Die Weimarer Republik hatte viele Gegner. Der bekannteste rechtsorientierte Putschversuch, kam von Hitler im Jahr 1923. Aber bereits drei Jahre früher brachte der Kapp-Lüttwitz-Putsch die junge Demokratie an den Rand ihrer Existenz.
Am 10. Januar 1920 trat der Friedensvertrag von Versailles in Kraft. Für das Militär hatte das weitreichende Folgen: Deutschland musste die Reichswehr auf 100.000 Mann begrenzen. Für viele Soldaten bedeutete das die Entlassung.
Schon in der Revolutionszeit, seit 1918, begannen sich solche Soldaten in Freikorps zu formieren. Freikorps sind private, paramilitärische Einheiten. Sie sind oft antidemokratisch, rechtsgerichtet, antisemitisch und gewaltbereit.
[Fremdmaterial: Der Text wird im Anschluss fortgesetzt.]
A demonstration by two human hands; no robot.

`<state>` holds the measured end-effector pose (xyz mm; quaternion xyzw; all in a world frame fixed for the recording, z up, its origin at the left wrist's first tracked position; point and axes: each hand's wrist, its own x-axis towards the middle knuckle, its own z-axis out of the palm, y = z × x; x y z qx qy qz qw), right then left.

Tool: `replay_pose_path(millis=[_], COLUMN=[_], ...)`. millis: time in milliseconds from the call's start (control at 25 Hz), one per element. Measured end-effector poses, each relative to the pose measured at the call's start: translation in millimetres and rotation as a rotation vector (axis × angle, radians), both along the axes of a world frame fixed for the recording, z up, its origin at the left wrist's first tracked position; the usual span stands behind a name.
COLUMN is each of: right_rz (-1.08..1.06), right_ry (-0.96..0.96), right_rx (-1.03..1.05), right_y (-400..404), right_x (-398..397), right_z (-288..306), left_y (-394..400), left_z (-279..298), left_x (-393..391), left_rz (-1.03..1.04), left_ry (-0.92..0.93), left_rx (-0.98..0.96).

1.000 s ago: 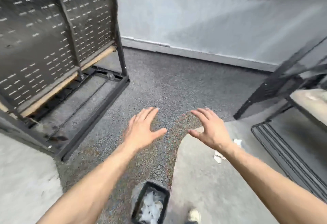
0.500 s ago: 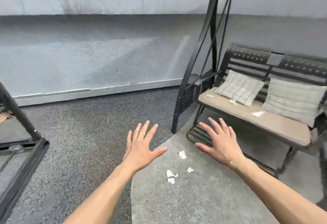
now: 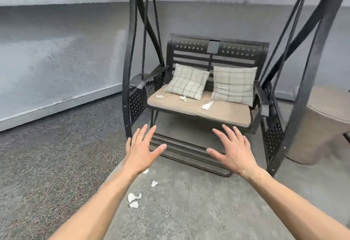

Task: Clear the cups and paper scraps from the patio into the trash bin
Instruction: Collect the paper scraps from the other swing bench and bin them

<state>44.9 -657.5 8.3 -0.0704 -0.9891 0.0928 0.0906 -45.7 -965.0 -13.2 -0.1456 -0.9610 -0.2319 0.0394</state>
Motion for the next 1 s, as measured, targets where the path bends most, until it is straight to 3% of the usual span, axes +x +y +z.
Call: replay_pose_path(millis=[360,1000], right_rz=[-0.098,-0.191], right_ry=[-0.054,-0.058], right_rx=[-0.066,-0.014], right_y=[44,50], right_x=[-57,-315], right_z=[-29,-16], left_y=[49,72], left_z=[-26,-38], left_x=[-97,-379], left_rz=[-0.07,-0.161], left_ry=[-0.025,0.009], left_rx=[-0.025,0.08])
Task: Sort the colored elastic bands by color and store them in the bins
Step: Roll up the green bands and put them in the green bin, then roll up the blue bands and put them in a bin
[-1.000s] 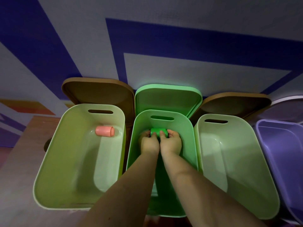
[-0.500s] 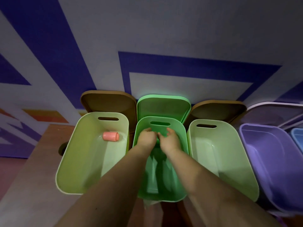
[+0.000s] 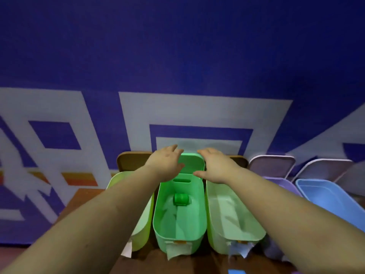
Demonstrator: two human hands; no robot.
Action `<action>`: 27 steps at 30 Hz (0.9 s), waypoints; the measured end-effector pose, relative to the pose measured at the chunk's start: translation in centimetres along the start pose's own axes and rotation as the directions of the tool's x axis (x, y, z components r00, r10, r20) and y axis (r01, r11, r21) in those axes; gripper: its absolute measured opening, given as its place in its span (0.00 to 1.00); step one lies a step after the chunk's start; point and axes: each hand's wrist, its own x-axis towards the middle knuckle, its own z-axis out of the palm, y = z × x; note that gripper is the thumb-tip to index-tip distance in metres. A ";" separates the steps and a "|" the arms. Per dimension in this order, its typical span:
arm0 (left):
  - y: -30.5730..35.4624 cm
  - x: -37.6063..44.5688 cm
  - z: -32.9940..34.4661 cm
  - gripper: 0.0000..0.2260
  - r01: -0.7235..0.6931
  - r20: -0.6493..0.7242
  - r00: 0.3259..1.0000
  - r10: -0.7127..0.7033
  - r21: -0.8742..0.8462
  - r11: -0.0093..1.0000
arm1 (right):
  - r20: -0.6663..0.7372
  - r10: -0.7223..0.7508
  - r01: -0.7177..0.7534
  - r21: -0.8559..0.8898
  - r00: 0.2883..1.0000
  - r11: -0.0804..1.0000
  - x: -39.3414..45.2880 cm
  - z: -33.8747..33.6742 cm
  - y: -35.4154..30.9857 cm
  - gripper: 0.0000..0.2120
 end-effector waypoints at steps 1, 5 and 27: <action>0.6 -0.7 -1.3 0.27 -0.023 -0.011 1.000 0.024 0.059 0.998 | -0.017 -0.009 0.008 -0.045 1.000 0.999 -1.1 -1.5 0.2 0.38; 3.7 -3.4 -5.8 0.28 -0.089 -0.034 0.994 0.102 0.262 0.961 | -0.122 -0.037 0.017 -0.158 0.992 0.987 -5.3 -6.8 0.9 0.38; 14.0 -10.5 7.3 0.27 -0.146 -0.277 0.906 0.321 0.508 0.849 | -0.252 -0.119 0.049 -0.268 0.960 0.962 -19.0 5.3 8.4 0.34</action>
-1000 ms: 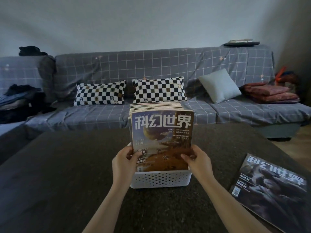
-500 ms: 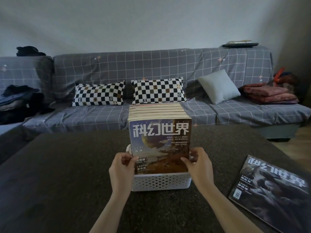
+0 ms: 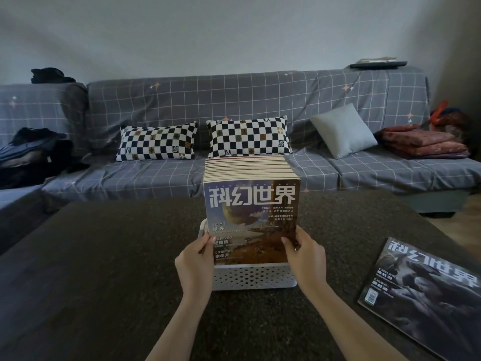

Die Mitglieder dieser Freikorps, wollen die Beschlüsse von Versailles nicht hinnehmen.
Am 13. März stürmten Freikorps unter der Leitung von Reichswehrgeneral Walther von Lüttwitz das Regierungsviertel in Berlin. Neuer Kanzler sollte Wolfgang Kapp werden. Die Regierung flüchtete aus Berlin und rief einen Generalstreik aus. Dieser Generalstreik ist bis heute der Größte, in der deutschen Geschichte. Das gesamte öffentliche Leben war lahm gelegt. Auch viele Beamte verweigerten die Kooperation mit den Putschisten, ebenso andere Landesregierungen.
Am Ende legten so viele ihre Arbeit nieder, dass die Putschisten ihre Forderungen nicht durchsetzen konnten. Nach 100 Stunden war der Putsch offiziell gescheitert.